# Intra Company Transfer and PR



## NIS (Nov 6, 2011)

Hello Experts,
I am planning to move and settle in canada.


1. Now currently in november'2011, i am in india and planning to apply PR from india.

2. But parallel my company is going to do intra company transfer to canada (because i am parmement and confirm employee of company), i dont know which type of visa they will provide (i mean temperory work permit or parmanent work permit). This intra company transfer my company going to initiate as soon as i complete 11-12 months in the company (i have already completed 6 months this month november'2011 and probably by May'2011 i am completing 11 month).

- So please advice me shall i proceed the PR before intra company transfer?
in this case how much will take and what are the risk?
- If i apply before PR before intra company transfer and after PR file file process, my company initiate the ITC process will it be any cause?
- OR shall i wait to get intra company transfer first then one i will be in canada then go with PR process
- Which option is easy and fast: Apply PR before intra company transfer OR First intra company transfer then from canada apply PR.

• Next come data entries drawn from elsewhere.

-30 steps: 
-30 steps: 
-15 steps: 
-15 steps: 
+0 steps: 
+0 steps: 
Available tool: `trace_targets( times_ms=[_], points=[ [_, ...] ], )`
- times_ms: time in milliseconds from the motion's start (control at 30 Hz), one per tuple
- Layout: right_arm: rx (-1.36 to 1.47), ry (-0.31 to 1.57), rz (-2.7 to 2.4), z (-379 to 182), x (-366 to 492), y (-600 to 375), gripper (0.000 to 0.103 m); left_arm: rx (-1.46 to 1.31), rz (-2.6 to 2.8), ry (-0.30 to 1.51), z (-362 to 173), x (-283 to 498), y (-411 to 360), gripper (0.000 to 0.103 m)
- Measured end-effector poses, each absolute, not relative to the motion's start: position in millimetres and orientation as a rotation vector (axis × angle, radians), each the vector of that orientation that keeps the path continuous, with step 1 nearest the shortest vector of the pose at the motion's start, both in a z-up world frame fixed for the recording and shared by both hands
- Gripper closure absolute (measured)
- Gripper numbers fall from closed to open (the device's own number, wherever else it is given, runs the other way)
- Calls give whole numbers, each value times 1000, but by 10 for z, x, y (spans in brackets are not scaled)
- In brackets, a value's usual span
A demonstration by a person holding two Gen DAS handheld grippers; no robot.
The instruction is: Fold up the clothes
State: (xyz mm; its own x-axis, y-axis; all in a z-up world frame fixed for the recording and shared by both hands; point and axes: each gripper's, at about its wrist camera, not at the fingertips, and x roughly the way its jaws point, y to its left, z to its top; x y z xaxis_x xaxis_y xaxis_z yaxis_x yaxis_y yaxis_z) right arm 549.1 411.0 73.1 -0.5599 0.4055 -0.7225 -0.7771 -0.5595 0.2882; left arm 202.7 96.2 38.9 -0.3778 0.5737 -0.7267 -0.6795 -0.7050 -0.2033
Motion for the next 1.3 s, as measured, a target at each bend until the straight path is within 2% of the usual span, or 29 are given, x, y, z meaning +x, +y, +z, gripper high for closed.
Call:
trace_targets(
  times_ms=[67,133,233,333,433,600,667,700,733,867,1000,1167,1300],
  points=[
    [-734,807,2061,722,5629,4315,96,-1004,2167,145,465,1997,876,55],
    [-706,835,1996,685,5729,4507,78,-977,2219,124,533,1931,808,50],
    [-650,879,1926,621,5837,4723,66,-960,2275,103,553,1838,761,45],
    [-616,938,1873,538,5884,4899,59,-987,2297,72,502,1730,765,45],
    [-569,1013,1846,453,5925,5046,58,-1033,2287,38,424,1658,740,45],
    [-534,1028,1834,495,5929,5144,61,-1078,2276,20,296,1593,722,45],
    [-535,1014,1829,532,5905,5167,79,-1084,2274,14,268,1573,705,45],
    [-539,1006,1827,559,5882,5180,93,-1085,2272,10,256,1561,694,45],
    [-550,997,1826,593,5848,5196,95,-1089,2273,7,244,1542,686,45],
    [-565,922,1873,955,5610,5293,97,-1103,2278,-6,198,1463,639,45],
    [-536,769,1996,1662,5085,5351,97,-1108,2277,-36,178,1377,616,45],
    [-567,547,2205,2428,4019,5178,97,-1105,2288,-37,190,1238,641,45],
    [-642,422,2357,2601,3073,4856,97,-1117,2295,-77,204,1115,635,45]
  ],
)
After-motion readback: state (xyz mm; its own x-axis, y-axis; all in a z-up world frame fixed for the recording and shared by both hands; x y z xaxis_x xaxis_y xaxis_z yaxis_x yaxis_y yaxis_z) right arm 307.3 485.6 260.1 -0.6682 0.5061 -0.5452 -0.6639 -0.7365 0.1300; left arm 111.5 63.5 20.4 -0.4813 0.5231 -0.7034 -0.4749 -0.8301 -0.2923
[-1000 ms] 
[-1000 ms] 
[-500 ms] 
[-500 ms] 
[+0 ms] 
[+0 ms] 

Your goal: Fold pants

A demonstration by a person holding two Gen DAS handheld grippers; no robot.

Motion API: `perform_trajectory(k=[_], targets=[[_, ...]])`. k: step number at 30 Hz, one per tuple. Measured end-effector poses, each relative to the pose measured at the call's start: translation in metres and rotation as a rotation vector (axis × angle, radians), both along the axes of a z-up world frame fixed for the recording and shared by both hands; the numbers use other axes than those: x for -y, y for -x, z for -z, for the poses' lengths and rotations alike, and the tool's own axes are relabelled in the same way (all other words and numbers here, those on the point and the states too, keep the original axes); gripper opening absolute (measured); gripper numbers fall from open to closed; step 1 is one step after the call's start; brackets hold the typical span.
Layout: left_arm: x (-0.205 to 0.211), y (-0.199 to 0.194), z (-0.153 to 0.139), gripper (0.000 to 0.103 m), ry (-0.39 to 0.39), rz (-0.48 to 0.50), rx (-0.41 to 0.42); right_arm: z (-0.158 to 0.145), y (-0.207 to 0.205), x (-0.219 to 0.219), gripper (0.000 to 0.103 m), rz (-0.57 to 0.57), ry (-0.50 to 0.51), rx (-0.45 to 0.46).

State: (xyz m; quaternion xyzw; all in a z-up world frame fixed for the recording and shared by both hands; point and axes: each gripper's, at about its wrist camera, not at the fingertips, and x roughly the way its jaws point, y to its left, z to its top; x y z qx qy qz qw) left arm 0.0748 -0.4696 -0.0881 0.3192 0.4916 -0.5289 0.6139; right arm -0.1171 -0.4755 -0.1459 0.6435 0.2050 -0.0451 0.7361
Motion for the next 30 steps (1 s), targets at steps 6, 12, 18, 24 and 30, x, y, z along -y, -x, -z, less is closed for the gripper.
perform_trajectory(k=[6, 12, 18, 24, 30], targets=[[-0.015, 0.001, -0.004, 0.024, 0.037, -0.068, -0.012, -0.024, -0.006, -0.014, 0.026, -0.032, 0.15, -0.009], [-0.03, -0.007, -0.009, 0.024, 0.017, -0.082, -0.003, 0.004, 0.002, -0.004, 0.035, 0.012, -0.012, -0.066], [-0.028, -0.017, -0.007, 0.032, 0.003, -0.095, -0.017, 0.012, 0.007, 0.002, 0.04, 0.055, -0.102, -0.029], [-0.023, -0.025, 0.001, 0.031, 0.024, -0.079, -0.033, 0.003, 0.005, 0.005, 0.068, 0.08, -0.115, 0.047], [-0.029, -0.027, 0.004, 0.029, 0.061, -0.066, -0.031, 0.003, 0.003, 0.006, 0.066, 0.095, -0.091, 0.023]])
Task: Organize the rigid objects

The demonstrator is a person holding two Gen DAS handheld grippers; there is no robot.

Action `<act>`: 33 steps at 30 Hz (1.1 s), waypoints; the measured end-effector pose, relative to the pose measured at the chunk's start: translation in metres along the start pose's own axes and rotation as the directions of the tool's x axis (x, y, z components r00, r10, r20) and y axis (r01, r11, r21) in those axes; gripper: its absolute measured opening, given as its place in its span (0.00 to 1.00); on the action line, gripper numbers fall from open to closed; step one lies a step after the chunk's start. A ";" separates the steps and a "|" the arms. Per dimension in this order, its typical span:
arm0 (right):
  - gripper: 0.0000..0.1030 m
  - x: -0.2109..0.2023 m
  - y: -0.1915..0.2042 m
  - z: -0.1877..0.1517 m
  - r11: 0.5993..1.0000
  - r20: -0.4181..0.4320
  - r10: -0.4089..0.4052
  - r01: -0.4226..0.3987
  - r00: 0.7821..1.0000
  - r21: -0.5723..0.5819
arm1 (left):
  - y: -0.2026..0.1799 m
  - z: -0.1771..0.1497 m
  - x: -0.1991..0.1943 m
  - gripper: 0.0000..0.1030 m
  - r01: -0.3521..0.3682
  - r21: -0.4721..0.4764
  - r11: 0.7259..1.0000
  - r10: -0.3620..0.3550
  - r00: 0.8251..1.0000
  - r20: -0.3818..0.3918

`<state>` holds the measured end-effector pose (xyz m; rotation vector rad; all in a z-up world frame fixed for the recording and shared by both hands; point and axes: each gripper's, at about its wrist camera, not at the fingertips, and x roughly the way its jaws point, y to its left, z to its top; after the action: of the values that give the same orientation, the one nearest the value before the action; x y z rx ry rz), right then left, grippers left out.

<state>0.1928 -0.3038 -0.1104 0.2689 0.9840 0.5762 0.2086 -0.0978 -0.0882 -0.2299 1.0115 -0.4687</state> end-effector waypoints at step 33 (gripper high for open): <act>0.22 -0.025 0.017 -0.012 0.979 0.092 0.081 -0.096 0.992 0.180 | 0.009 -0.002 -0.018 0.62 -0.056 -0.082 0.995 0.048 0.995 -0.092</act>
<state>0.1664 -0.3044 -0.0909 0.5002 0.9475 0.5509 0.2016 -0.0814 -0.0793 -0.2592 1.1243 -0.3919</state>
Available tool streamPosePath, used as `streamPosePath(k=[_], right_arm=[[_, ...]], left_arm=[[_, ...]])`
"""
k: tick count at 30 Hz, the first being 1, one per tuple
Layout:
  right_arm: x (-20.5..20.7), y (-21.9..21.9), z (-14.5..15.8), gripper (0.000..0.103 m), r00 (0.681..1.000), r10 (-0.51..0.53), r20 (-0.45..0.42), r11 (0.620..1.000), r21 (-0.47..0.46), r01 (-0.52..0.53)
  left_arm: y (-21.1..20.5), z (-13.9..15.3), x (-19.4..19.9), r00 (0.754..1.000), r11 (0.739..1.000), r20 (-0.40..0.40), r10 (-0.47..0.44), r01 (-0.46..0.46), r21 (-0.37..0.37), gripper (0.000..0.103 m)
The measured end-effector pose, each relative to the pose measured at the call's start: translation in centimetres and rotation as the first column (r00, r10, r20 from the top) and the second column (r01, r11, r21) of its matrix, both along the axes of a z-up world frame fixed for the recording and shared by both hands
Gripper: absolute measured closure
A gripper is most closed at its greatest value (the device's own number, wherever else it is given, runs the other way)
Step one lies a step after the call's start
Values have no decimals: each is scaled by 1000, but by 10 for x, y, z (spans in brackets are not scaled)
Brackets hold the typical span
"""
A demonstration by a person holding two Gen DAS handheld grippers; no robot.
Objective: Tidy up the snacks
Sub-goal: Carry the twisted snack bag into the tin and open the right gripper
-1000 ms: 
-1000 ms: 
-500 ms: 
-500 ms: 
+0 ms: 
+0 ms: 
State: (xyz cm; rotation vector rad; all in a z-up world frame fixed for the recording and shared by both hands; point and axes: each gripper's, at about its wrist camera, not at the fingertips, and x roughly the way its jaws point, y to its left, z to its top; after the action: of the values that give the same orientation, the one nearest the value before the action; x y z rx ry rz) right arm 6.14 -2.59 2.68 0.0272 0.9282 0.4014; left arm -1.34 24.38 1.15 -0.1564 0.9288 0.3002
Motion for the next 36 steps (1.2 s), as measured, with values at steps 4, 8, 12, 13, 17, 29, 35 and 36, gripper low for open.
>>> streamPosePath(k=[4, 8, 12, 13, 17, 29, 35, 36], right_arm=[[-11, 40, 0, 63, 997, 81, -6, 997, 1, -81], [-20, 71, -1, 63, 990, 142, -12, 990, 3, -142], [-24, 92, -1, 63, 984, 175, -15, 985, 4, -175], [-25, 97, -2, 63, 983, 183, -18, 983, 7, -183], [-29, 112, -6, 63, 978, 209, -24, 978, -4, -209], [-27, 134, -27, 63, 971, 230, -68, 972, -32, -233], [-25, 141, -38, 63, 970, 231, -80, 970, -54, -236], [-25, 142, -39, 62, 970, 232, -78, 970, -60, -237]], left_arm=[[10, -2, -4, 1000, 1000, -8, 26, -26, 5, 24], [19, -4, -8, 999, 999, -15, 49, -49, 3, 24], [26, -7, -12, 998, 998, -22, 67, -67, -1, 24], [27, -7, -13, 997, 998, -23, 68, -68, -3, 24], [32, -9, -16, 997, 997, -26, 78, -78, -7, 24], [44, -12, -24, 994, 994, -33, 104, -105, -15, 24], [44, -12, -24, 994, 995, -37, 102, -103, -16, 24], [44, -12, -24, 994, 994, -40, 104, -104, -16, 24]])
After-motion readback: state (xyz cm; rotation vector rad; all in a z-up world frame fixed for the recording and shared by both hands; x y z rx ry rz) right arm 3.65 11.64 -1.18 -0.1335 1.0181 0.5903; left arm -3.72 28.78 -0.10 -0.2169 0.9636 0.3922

Your earliest reply is help fule for me.


Regards,
Nitin


----------



## Cafreeb12 (Oct 12, 2011)

NIS said:


> Hello Experts,
> I am planning to move and settle in canada.
> 
> 
> ...


Have you contacted Canada Immigration services with these questions? I would talk to them and the company about this as they will give you the best advice on how to proceed. I don't think without the work visa already in hand it would be good to go forward with a PR application but, I am just a person giving advice without being in the service of CIC. They do have a website, I would certainly find the number to call and ask them how to go forward or what they require for you to go forward. Sorry I cannot help more than that, it's just what I personally would do in your situation. Good luck!


----------



## EVHB (Feb 11, 2008)

How do you apply for your permanent resident visa? Do you qualify as a skilled worker? Or is it Family Class or something else?
Your own permanent resident visa is the best, I think, because than you did it yourself, and you are not (financially) dependent from a company. If an employer files for a visa for you, they often have something in their contract that you have to pay part of the fees if you leave the company within 2 years.


----------



## NIS (Nov 6, 2011)

EVHB said:


> How do you apply for your permanent resident visa? Do you qualify as a skilled worker? Or is it Family Class or something else?
> Your own permanent resident visa is the best, I think, because than you did it yourself, and you are not (financially) dependent from a company. If an employer files for a visa for you, they often have something in their contract that you have to pay part of the fees if you leave the company within 2 years.


Hi EVHB,
1. I am planning to apply PR from india thru hired professioinal immigration agencies on my own cost.
2. Yes, agency review it and finally they said i qualify as skilled worker.
3. No, Family class or something else.

yes you may right that employer keep some terms in contract.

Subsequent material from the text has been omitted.